Data Drift
Your model didn't get worse — the world moved. The most common way a working system quietly stops working.
When not to use it
- (It's a failure mode. The question is when your monitoring lies.)*
- Input drift as a proxy for accuracy. Inputs can shift with accuracy stable, and vice versa. It's a hint, not a measurement.
- Significance tests at scale. With enough data everything is significantly different. Use effect size.
- Per-feature tests alone. They miss the shifts that matter. Test the model's representation.
- Retraining reflexively on recent data. You may be chasing noise and overfitting to last month.
Reach for something else instead
- Labelled sample monitoring — the only real measurement. Buy the labels.
- Prediction drift — cheap, and it aggregates the input changes that actually mattered.
- Scheduled retraining — crude, and it's what most production systems do.
- Shadow deployment — run the new model alongside, compare before switching.
Sources & further reading
- Gama et al. (2014), A Survey on Concept Drift Adaptation — the taxonomy; covariate vs. concept vs. label shift.
- Rabanser, Günnemann & Lipton (2019), Failing Loudly: An Empirical Study of Methods for Detecting Dataset Shift — per-feature tests are poor; test the model's representation instead.

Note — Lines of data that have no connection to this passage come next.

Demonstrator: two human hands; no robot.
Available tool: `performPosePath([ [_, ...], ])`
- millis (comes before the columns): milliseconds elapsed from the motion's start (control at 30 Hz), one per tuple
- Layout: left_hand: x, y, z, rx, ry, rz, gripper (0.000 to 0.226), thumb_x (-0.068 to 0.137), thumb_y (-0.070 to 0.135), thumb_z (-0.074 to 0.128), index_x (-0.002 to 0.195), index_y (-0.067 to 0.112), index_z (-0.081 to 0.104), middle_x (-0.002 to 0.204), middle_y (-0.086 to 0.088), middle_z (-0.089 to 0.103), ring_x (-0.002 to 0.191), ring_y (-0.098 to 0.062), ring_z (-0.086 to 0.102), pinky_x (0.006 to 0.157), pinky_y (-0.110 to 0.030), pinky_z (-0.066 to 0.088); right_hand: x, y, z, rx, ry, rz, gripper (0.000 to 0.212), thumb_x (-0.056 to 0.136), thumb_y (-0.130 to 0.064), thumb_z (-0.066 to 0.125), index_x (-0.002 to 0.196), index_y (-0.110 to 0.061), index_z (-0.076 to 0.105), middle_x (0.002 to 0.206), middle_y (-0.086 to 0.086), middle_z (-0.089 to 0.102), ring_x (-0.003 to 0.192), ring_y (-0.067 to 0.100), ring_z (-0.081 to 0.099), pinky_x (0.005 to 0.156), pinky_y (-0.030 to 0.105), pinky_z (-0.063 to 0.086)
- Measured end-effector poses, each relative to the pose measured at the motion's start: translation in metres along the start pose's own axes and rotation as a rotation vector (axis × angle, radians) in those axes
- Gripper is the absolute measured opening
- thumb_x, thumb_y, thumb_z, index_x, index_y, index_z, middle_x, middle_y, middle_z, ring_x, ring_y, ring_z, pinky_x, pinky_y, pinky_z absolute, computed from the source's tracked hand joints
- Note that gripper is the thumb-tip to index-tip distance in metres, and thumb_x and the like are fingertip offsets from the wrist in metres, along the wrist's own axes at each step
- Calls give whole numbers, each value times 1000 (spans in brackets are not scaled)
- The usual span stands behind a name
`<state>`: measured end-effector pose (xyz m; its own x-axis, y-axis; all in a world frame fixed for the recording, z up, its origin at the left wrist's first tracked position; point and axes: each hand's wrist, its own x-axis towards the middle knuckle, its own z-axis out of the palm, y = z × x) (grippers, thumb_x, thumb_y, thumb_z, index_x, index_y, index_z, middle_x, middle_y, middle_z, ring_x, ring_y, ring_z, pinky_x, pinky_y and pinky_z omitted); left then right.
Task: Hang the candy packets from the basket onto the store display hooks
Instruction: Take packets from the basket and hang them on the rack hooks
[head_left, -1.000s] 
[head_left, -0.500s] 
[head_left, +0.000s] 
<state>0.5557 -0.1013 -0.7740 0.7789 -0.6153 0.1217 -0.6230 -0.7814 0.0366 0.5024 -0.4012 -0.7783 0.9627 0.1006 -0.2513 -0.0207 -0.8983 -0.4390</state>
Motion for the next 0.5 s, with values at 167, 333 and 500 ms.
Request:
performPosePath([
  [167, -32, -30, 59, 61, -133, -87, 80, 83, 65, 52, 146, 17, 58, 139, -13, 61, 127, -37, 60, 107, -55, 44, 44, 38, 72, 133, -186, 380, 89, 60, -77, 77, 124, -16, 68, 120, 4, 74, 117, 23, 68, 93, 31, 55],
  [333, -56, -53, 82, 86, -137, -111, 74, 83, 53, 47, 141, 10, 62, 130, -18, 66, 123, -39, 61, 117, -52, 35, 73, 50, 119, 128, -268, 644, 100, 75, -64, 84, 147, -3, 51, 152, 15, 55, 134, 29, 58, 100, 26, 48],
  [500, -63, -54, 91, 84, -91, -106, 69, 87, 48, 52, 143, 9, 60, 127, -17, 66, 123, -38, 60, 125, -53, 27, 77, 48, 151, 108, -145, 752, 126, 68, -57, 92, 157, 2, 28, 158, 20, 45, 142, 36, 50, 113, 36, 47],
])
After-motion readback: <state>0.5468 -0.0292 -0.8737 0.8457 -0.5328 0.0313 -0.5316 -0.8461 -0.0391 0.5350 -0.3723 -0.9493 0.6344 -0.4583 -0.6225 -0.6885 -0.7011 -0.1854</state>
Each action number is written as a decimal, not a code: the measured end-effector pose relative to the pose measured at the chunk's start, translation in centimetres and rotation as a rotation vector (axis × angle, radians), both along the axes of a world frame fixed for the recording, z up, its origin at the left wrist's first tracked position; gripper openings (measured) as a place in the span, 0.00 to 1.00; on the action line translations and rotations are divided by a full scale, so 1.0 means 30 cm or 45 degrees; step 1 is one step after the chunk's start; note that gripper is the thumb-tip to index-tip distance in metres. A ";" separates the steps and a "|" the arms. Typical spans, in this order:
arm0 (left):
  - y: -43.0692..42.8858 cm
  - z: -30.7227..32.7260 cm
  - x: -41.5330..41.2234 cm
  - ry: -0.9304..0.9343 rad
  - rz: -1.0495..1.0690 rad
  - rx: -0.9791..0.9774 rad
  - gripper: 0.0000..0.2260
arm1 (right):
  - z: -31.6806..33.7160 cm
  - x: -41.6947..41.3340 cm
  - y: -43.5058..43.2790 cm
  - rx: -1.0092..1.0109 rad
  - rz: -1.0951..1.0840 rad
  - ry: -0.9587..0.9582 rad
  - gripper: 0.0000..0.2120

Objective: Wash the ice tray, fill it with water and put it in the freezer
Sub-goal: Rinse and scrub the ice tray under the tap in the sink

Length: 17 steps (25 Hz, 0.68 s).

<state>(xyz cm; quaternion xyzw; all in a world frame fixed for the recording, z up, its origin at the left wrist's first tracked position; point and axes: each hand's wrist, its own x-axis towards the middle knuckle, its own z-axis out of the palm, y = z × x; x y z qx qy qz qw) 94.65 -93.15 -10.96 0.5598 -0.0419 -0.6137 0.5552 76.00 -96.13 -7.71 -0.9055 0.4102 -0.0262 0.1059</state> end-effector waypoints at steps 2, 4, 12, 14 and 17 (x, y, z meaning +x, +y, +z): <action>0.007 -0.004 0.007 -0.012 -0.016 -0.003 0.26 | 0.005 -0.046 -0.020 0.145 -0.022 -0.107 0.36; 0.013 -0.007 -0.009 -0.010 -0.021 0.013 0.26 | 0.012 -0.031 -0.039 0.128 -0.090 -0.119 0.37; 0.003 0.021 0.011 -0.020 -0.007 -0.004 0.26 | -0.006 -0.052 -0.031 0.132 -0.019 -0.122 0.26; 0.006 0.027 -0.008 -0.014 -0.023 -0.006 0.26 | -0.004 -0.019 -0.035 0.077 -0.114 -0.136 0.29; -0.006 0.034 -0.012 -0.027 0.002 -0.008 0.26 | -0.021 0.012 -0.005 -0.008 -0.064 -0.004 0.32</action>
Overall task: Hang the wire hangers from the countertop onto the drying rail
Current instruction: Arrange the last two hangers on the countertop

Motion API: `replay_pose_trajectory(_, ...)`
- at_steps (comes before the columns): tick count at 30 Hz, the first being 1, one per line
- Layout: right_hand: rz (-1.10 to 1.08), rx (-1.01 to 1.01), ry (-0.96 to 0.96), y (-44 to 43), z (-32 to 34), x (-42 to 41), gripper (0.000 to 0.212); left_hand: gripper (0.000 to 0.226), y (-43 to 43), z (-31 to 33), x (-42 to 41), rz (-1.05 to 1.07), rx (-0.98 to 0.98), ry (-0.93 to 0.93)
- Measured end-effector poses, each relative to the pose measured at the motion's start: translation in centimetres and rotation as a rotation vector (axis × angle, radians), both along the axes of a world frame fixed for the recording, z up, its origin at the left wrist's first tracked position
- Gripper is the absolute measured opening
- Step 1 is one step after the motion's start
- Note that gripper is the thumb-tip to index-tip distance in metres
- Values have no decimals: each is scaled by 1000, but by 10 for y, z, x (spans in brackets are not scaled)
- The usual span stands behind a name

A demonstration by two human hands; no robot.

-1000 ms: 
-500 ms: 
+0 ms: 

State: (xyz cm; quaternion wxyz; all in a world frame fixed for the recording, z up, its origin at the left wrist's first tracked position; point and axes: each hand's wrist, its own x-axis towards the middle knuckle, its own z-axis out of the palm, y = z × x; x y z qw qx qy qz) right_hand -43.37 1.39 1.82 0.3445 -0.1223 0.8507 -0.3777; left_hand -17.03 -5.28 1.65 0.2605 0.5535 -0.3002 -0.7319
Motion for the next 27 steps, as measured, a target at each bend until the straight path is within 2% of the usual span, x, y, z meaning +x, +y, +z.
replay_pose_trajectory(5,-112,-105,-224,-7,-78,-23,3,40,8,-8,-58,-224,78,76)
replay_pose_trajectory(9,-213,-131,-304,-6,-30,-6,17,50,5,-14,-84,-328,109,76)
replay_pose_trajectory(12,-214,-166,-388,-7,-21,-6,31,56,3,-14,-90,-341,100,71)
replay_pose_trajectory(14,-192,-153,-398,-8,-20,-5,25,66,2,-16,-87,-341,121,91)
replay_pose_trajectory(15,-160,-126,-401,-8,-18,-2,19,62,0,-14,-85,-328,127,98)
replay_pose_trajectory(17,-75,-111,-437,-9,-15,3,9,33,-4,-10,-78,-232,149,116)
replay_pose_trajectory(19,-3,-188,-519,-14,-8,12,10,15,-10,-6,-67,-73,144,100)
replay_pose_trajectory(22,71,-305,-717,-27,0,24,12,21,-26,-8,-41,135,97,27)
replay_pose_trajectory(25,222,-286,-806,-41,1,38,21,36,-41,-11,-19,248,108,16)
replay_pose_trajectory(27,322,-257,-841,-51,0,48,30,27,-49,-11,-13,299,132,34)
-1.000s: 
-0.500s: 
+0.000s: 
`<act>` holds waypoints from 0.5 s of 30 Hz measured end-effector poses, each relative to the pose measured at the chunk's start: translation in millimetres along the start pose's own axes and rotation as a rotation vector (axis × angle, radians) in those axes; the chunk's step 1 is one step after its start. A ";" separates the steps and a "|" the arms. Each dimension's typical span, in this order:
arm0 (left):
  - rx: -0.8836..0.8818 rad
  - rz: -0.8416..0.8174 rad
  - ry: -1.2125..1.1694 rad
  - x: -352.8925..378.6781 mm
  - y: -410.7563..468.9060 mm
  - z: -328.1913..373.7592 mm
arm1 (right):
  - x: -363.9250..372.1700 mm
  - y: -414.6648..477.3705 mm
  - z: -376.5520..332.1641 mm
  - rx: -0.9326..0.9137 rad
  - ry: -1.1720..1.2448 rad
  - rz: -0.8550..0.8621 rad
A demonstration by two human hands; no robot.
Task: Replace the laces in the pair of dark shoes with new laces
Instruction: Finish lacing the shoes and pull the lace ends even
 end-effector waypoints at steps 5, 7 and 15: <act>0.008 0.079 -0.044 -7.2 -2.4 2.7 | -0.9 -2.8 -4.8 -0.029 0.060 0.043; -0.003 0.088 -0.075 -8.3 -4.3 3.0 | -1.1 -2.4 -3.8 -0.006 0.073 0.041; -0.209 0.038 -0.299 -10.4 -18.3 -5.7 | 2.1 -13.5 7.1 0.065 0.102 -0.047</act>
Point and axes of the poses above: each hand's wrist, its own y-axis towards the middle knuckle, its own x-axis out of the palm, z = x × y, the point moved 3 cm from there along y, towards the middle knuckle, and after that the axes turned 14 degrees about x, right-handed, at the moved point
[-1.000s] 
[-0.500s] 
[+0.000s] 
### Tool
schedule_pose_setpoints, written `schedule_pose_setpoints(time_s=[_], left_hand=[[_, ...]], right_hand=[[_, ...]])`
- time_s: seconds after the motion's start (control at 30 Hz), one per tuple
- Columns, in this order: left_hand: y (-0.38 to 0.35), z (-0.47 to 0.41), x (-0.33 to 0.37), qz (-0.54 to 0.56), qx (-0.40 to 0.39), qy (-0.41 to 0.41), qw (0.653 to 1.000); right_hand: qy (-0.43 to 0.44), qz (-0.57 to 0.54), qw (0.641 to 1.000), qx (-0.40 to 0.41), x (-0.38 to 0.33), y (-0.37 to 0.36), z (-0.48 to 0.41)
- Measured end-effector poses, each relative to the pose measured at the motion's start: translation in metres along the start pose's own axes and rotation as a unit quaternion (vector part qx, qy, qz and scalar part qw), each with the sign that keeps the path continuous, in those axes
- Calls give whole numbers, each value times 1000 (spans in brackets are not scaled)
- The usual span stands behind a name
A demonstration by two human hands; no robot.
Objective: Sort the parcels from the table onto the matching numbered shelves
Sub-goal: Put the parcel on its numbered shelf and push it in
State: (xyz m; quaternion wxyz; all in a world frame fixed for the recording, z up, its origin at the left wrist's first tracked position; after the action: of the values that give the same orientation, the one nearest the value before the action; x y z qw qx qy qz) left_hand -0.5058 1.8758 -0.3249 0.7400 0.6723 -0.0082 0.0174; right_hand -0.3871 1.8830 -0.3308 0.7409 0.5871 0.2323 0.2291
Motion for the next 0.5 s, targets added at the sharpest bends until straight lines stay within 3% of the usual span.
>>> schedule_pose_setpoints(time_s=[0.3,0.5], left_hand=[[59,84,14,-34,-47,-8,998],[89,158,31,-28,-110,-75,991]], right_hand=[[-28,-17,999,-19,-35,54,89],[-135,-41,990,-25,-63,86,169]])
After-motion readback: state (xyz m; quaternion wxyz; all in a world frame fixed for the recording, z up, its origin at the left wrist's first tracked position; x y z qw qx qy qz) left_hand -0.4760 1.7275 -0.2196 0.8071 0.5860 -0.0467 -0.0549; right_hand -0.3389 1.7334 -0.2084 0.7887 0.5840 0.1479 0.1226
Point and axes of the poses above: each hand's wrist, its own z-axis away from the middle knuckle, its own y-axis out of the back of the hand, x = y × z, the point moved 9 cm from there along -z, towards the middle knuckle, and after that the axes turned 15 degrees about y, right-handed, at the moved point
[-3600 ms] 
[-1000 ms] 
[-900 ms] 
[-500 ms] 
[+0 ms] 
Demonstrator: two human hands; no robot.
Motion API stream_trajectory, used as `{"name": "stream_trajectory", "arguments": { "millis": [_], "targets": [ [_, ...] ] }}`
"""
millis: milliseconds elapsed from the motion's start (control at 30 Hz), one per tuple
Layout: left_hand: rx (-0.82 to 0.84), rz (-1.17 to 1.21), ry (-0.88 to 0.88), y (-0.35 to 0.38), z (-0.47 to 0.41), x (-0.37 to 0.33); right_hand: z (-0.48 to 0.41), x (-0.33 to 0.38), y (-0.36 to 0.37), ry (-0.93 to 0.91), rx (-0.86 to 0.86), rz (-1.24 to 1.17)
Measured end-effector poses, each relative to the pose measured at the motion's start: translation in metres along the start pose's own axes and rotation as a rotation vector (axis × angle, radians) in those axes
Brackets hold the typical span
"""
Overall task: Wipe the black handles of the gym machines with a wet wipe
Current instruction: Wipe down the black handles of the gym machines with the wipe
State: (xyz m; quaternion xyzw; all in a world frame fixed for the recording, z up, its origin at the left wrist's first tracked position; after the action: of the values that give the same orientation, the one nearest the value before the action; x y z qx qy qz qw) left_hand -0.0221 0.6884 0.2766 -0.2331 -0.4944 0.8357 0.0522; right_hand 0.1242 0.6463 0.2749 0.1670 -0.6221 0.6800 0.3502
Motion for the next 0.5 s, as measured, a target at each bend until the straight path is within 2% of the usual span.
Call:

- Sculley et al. (2015), Hidden Technical Debt in Machine Learning Systems — feedback loops and why the drift is sometimes yours.
Primary sources, listed so you can check the claims on this page rather than take them on trust.
Where people go wrong
- Treating input drift as evidence of degradation. It's correlated, not equivalent.
- Firing alerts on statistical significance. At scale, everything is significant.
- Not noticing the drift is yours. Recommenders shape the data they're retrained on.
- Assuming a retrain fixes it. You've chosen a window, which encodes an unverifiable assumption about how fast the world moves.